During PR #49 follow-up, an audit of HTTP finding construction at src/analyzer/http.rs:183, 209, 227, 242, 257, 271, 285 found that path-traversal, web-shell, admin-panel, unusual-method, missing-Host, long-URI, and empty-UA findings all interpolated parsed.uri / parsed.method / parsed.host directly via format!("{}", ...). An attacker-supplied URI containing \x1b[31mRED\x1b[0m would reach the operator's terminal unescaped (CWE-117).

PR #49 patched the TLS path with {:?} (Debug formatter), which worked for terminal safety but (a) permanently destroyed forensic bytes in Finding.summary — Cyrillic SNIs became \u{43f}\u{440}... in JSON exports — and (b) was tribal knowledge that didn't propagate to HTTP.

Solution

Move escaping from construction-site (analyzer) to display-time (terminal reporter), using a custom helper escape_for_terminal (~15 lines) built on char::escape_default gated by char::is_ascii_control() || ('\u{80}'..='\u{9f}').contains(&c) || c == '\\'. The gate preserves valid non-ASCII Unicode (Cyrillic, CJK, emoji) while escaping C0, DEL, C1, and backslash. str::escape_default was considered and rejected after empirical verification showed it mangles all non-ASCII (see commit 45cf649 and ADR 0003 Validation section).

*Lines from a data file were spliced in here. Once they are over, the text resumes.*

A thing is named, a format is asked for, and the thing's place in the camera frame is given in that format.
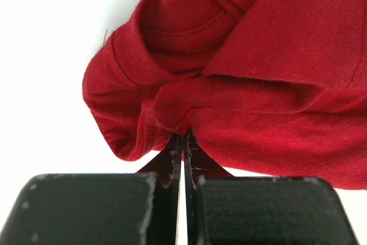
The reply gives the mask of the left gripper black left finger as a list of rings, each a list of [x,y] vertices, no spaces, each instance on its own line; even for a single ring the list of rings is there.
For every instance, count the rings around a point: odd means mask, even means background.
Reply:
[[[21,189],[2,244],[175,244],[182,138],[136,173],[39,174]]]

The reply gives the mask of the red t shirt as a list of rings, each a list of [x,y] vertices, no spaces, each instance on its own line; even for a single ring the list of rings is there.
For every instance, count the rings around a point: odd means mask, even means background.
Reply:
[[[366,188],[366,0],[141,0],[82,92],[122,160],[191,130],[222,166]]]

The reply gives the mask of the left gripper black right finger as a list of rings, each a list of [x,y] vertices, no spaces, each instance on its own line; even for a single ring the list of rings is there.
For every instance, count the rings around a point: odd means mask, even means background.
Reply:
[[[189,244],[357,244],[342,203],[317,177],[236,177],[189,131],[183,140]]]

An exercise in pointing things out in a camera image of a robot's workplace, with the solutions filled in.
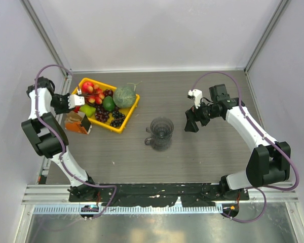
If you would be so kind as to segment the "clear glass coffee server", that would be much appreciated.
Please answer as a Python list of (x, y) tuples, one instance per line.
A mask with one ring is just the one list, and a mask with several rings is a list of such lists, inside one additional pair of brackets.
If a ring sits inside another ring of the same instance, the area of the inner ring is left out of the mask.
[(156, 151), (165, 151), (168, 148), (170, 148), (172, 144), (172, 138), (171, 137), (155, 137), (151, 136), (145, 139), (144, 141), (145, 145), (151, 146), (152, 149)]

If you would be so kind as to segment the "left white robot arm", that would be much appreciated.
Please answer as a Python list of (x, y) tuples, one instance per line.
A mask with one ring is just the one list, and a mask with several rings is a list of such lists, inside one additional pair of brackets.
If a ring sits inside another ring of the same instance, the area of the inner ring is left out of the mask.
[(31, 112), (21, 127), (39, 156), (54, 162), (70, 181), (68, 192), (83, 201), (94, 201), (97, 187), (88, 173), (82, 169), (69, 151), (69, 141), (55, 115), (67, 114), (85, 104), (85, 98), (67, 93), (55, 93), (54, 83), (41, 76), (26, 91), (31, 99)]

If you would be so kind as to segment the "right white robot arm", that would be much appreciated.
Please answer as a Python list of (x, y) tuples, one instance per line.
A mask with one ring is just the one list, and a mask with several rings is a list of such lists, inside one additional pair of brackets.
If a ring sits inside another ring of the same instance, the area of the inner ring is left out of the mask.
[(225, 175), (219, 182), (219, 194), (224, 199), (231, 199), (240, 189), (247, 187), (269, 186), (289, 179), (290, 146), (287, 142), (278, 142), (268, 135), (249, 114), (239, 98), (231, 98), (224, 84), (210, 87), (211, 99), (203, 97), (202, 91), (193, 89), (188, 98), (194, 105), (185, 112), (186, 132), (196, 133), (201, 126), (206, 126), (211, 119), (222, 117), (227, 121), (248, 145), (251, 156), (245, 170)]

Behavioral changes visible to users

  • JSON output preserves Cyrillic / CJK / emoji as raw UTF-8. A TLS SNI of пример.рф now appears readably in JSON exports instead of \u{43f}\u{440}.... Downstream tooling gets the actual hostname.
  • HTTP findings gain terminal-safety. An attacker who embeds \x1b[31m in a URI can no longer recolor the operator's terminal output. Zero HTTP analyzer code changes — the fix is centralized in the terminal reporter.
  • Both C0 and C1 control codepoints are escaped at terminal render. C1 codepoints like U+009B (CSI) — encoded in valid UTF-8 as 0xC2 0x9B — are escaped to close the DEC S8C1T attack vector. Narrow but real threat.

Non-changes

  • Finding struct shape (same fields, same serde derives)
  • JSON reporter (already safe via serde_json's automatic RFC 8259 escaping)
  • HTTP analyzer source code (raw interpolation is now correct under ADR 0003)
  • DNS analyzer (emits no findings)
  • No new dependencies

Test plan

  • cargo test --all — 166 tests pass (up from 163 pre-PR)
  • cargo clippy --all-targets -- -D warnings — clean
  • cargo fmt -- --check — clean
  • Unit tests on escape_for_terminal helper (11 total): ESC, BEL, DEL, tab/newline/CR, backslash, printable ASCII, Cyrillic preservation, emoji preservation, mixed content, empty string, C1 NEL+CSI, C1 range boundaries
  • Reporter integration test: terminal reporter escapes ESC in summary + evidence, preserves Cyrillic
  • Reporter integration test: JSON reporter preserves Cyrillic as readable Unicode, round-trips via serde_json::from_str
  • End-to-end contract test covering all three layers (struct preserves raw, terminal escapes, JSON escapes)
  • TLS analyzer test: raw ESC bytes survive to Finding.summary on the non-UTF-8 path (inverted from the pre-PR contract)
  • TLS analyzer test: raw Cyrillic substring present in Finding.summary on the non-ASCII path (guards the {hostname:?}{hostname} rollback)

Multi-agent PR review

Three reviewer agents (code-reviewer, pr-test-analyzer, comment-analyzer) reviewed this branch and returned APPROVED_WITH_NITS / COVERAGE_ADEQUATE / APPROVED_WITH_NITS respectively. The code-reviewer's one Important finding (C1 codepoint bypass + ADR reasoning error) was applied in 7d2cd3c; the pr-test-analyzer's top three coverage suggestions (JSON Cyrillic, TLS non-ASCII rollback, terminal Cyrillic) were applied in b9cc820. One coverage suggestion was deferred to #56 (HTTP analyzer end-to-end through terminal reporter).

Commits

14 commits on top of develop. Notable:

  • f4c6098 + 45cf649 — ADR 0003 (original + correction)
  • 1143d0b — Implementation plan
  • 1f7e556 + 755837b — Escape helper + apply in render loop
  • 0e42aad — Roll back TLS Debug formatter
  • 7e4f1df — End-to-end layering contract test
  • 7d2cd3c + b9cc820 — Post-review C1 fix + coverage additions

Related

Zious11 added 14 commits April 9, 2026 09:59
Establishes the architectural principle that the data layer (analyzers
and the Finding struct) holds raw bytes from network captures, while
each reporter (terminal, JSON, future CSV/SQLite/HTML/SIEM) is
responsible for all formatting that depends on its own output medium —
escaping, styling, truncation, localization.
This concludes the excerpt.